Keep Your Hand on Your Wallet
Now, don't get me wrong: even a little bit of movement is a good thing. And I don't care much what their motivation is. But a lot of what's happening here on the global warming front involves corporations trying to preempt tough state regulations with weaker federal rules — not exactly a sign of getting on the liberal bandwagon. Likewise, although some CEOs are genuinely concerned about skyrocketing healthcare costs, for the most part they seem to be simply adapting to the new sheriff in town. That "seat at the table" they're asking for isn't because they all took vacations in Stockholm this winter and came away true believers in universal healthcare. It's because they want to make sure that if something is going to happen, it'll be as little as possible.
In other words: sure, this is good news. At the same time, keep your hand on your wallet. These guys need to earn a seat at the table, not just be given one.

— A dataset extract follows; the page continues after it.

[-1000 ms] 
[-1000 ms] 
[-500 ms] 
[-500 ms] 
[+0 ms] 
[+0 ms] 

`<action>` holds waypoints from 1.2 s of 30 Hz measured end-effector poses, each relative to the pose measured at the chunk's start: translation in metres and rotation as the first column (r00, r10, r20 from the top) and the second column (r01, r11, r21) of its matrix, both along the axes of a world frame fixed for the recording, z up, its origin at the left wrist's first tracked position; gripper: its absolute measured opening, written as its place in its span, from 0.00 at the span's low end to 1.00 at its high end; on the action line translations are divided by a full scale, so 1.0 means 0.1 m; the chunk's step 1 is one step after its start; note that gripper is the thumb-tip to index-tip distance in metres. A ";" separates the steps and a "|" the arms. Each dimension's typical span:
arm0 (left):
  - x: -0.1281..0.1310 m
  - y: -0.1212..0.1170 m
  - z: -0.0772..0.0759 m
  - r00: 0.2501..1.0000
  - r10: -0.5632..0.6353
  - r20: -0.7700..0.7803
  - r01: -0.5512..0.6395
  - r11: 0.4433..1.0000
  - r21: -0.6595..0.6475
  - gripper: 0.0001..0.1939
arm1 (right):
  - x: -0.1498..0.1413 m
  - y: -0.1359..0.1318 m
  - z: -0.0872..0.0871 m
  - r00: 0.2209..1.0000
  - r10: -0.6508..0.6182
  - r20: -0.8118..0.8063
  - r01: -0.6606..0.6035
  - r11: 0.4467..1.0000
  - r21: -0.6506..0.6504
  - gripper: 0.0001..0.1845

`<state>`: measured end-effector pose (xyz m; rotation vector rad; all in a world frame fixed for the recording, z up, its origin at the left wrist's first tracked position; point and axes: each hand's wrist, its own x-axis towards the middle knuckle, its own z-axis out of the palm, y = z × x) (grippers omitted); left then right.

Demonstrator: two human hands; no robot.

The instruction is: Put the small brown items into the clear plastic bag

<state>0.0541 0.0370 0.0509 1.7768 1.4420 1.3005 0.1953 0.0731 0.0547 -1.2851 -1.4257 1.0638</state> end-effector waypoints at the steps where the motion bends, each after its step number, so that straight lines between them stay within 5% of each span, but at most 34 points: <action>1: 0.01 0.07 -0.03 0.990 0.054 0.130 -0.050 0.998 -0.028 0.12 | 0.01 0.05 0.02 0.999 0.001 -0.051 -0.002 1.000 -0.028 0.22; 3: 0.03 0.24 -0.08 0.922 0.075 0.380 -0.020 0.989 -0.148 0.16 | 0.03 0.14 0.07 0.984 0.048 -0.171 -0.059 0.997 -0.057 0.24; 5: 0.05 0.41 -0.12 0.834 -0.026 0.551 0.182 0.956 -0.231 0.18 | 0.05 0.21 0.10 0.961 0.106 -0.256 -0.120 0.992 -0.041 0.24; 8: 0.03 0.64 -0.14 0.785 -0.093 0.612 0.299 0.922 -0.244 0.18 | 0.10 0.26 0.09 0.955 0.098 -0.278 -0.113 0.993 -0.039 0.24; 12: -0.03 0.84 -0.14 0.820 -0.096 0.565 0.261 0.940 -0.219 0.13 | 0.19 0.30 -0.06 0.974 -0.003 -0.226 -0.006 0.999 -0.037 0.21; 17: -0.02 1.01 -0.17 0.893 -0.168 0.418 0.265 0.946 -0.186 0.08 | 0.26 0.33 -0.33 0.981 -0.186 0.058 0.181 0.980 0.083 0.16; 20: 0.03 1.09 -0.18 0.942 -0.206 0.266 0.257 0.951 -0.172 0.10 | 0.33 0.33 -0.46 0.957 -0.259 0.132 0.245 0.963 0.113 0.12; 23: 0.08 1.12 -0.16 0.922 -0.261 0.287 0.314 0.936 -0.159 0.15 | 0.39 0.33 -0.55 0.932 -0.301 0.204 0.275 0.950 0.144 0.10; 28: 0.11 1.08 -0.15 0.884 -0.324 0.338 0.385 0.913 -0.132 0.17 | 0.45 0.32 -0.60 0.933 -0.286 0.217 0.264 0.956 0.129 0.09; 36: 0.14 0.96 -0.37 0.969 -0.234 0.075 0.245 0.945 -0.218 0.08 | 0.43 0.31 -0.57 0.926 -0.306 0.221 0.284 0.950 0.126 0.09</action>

This is a 1000% true. In fact, as my editors at the WaMo can attest, I was pretty tortured during the writing of this piece because I really wanted to make sure the piece wasn’t interpreted as a Tom Friedman-esque article about how far-sighted the titans of capitalism are. Hardly. This is all about cold, hard calculations of self-interest. Over the last few years, those calculations have altered parlty because of the facts on the ground—healthcare costs are rising at alarming levels, the evidence that the world is warming is near-irrefutable—but mostly they’ve changed because the regulatory environment has changed. States are now regulating health care and carbon and that’s pushing corporations to turn to the federal government. All this by way of saying: politics works. The shift in corporate attitudes towards these massive collective challenges didn’t come about throught the enlightened meditation of CEO‘s. It came about because there’s been a lot of political activism at the local level that’s pushed state government into the fray, and that in turn has gotten CEO‘s attention. So I guess the lesson is: don’t let up.